Task item
Report every line of the data that includes "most".
(Stored data Opens)
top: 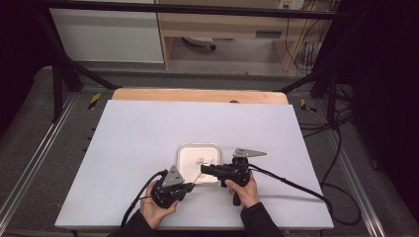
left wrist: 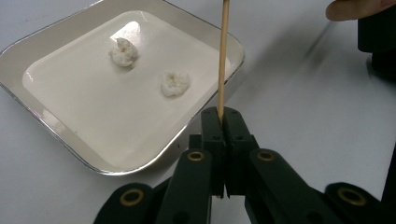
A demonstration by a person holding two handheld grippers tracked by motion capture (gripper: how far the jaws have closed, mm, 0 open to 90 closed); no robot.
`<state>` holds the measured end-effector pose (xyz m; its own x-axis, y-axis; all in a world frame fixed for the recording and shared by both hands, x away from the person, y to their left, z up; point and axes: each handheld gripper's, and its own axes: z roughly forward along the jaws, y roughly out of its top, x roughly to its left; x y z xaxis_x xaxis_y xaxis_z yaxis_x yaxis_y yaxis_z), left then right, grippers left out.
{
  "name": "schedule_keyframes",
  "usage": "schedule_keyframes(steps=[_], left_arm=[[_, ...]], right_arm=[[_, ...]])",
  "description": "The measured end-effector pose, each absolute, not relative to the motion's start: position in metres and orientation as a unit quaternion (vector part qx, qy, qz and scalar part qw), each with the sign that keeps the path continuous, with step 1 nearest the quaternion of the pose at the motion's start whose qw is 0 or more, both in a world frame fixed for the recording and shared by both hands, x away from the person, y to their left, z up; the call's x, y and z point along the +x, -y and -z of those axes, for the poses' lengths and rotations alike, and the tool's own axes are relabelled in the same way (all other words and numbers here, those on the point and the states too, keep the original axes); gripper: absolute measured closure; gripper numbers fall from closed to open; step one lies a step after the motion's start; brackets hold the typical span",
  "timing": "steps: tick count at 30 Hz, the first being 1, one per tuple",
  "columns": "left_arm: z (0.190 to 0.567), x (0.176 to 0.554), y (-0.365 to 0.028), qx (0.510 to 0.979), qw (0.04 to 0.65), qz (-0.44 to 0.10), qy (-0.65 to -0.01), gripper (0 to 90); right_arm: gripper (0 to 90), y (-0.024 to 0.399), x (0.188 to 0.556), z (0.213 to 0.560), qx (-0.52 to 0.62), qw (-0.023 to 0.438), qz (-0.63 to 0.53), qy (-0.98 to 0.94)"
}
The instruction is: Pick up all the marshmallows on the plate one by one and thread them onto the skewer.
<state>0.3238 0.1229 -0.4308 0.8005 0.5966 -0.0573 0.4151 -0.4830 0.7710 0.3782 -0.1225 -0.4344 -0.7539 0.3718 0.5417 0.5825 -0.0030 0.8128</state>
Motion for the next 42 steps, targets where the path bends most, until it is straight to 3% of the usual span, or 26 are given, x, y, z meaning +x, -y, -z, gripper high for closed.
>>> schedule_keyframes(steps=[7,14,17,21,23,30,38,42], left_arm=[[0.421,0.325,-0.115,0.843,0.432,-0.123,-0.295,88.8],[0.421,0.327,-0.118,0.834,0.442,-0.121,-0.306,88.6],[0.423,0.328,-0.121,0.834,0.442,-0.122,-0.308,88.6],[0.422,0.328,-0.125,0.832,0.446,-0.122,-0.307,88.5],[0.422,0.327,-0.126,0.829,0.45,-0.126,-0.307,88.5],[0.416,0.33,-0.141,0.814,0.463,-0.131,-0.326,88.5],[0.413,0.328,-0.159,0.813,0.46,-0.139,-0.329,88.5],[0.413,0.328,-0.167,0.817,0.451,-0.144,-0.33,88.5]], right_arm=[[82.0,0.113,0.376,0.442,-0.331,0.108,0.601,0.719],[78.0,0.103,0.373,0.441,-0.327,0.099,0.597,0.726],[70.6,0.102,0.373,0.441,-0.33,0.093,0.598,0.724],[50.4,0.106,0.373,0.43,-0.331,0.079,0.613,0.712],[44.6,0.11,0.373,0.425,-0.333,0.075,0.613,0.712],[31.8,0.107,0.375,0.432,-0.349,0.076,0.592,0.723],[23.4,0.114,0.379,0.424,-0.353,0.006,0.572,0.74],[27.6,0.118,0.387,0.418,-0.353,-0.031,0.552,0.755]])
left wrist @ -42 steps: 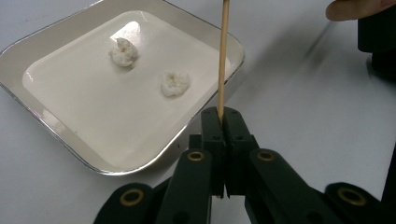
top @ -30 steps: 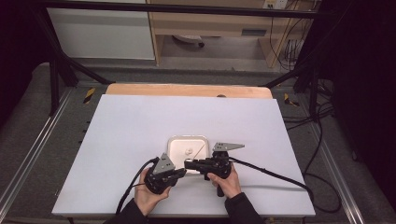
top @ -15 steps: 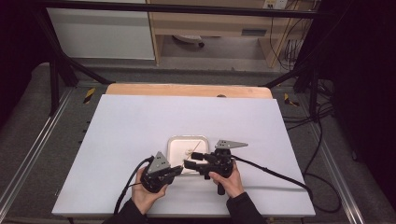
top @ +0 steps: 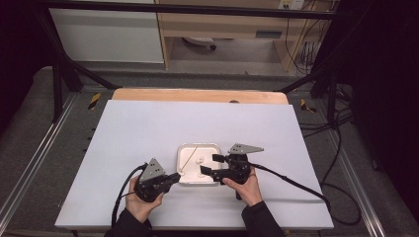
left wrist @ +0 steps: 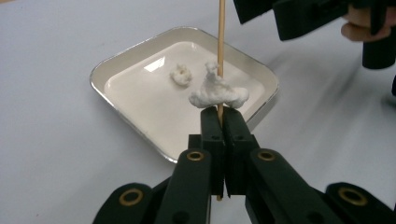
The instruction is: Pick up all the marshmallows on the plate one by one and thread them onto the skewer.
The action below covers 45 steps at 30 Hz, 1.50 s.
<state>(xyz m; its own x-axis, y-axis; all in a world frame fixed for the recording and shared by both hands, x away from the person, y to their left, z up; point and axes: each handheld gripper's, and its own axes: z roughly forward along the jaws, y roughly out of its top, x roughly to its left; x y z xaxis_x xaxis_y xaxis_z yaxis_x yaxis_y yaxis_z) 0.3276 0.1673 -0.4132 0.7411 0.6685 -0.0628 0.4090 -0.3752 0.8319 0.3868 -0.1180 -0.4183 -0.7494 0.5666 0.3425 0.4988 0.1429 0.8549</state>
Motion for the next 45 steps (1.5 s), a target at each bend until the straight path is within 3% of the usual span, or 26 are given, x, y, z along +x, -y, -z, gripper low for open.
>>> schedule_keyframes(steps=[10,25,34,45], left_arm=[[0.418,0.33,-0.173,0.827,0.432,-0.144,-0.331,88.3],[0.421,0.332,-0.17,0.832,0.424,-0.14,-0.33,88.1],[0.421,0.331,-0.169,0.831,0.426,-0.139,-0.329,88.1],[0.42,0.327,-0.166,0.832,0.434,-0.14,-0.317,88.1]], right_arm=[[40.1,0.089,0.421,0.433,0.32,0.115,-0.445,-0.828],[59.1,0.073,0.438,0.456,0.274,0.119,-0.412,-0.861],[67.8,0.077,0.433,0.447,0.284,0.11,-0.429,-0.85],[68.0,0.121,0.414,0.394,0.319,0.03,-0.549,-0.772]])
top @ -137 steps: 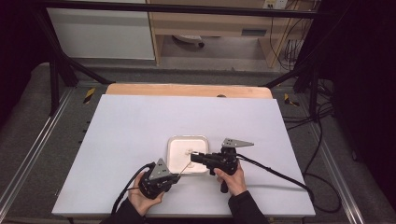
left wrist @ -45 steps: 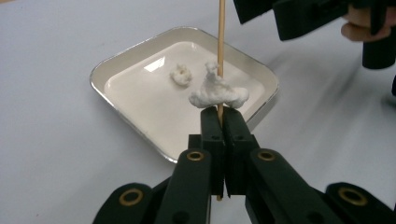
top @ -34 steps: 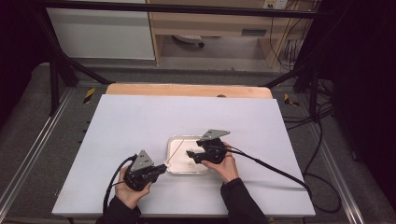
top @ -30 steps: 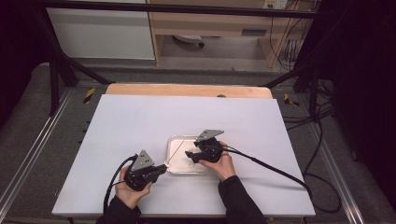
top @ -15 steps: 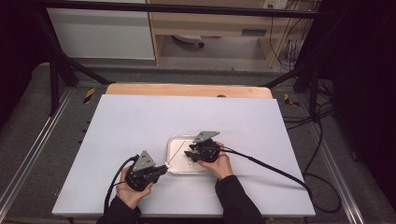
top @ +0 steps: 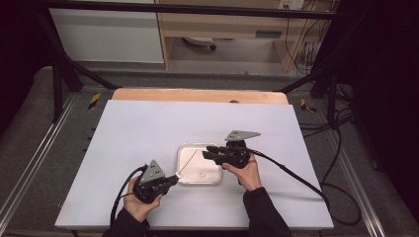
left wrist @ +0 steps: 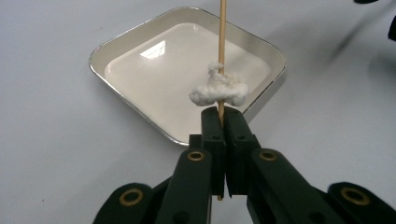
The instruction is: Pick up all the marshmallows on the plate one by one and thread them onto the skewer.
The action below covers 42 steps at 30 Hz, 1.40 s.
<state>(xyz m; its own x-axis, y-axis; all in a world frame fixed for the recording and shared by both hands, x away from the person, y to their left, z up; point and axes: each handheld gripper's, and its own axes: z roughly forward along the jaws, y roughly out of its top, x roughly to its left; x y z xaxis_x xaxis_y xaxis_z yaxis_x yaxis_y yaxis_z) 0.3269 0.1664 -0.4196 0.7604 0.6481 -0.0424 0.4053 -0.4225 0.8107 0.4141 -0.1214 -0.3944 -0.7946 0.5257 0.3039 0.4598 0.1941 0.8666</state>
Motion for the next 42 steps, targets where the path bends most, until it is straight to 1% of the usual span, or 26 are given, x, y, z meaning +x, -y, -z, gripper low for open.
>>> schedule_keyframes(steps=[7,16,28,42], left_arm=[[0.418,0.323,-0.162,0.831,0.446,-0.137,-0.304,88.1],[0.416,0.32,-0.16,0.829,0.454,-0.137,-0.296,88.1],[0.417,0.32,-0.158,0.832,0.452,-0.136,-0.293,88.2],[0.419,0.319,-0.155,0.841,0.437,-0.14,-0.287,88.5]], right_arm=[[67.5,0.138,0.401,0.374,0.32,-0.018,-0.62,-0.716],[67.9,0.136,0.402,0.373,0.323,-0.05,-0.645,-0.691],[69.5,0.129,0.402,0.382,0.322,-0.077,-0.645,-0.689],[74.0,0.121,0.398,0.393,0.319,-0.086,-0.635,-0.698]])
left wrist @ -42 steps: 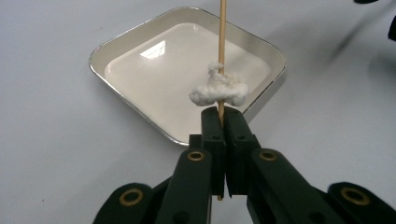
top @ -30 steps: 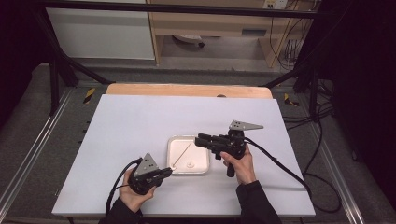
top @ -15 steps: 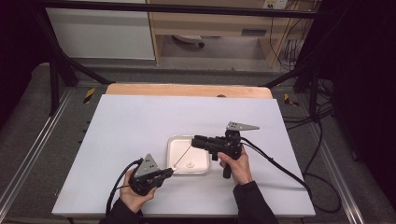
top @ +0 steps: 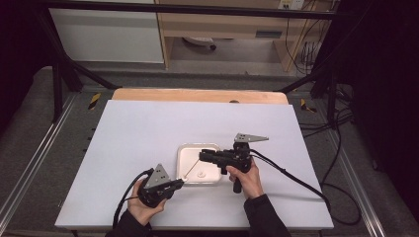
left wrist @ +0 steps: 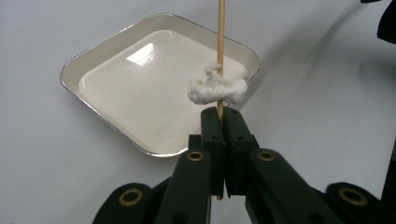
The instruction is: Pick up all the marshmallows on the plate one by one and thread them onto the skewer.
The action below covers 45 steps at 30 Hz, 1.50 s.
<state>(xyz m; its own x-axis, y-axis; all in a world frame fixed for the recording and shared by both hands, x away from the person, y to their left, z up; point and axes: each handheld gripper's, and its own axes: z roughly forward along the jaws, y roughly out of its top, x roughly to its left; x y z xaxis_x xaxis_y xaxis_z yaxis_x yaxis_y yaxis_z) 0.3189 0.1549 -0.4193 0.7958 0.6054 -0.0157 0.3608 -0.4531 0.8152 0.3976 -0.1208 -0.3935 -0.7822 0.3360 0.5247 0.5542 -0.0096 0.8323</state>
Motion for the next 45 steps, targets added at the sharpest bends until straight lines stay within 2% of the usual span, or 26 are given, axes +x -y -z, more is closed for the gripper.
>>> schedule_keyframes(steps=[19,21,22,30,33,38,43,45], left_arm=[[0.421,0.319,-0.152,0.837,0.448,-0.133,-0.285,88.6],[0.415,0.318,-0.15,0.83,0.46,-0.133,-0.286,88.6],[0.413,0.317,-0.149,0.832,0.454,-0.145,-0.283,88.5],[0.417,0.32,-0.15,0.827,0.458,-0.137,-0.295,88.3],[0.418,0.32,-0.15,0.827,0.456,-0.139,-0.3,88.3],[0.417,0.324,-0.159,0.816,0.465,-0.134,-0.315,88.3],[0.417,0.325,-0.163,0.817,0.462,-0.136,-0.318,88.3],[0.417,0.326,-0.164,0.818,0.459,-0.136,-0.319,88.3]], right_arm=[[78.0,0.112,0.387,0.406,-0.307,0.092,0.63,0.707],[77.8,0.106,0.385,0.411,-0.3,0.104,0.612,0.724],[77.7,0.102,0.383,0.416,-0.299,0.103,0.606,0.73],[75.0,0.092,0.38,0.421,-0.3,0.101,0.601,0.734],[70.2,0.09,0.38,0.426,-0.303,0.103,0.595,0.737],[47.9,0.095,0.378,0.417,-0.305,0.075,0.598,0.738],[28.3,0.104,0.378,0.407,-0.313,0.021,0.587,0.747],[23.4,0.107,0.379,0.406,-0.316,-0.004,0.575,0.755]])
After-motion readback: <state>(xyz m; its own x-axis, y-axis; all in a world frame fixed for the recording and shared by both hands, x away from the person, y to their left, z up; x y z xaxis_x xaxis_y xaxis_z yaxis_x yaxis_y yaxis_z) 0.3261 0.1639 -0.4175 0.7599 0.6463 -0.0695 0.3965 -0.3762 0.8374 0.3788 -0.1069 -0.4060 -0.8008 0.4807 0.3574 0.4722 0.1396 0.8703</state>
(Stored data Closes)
Written response
Motion for the next 42 steps, targets where the path bends most, until it is straight to 3% of the usual span, or 26 are given, x, y, z meaning +x, -y, -z, gripper high for closed.
Motion for the next 42 steps, targets where the path bends most, until it is straight to 1% of the usual span, or 26 are given, x, y, z meaning +x, -y, -z, gripper low for open.

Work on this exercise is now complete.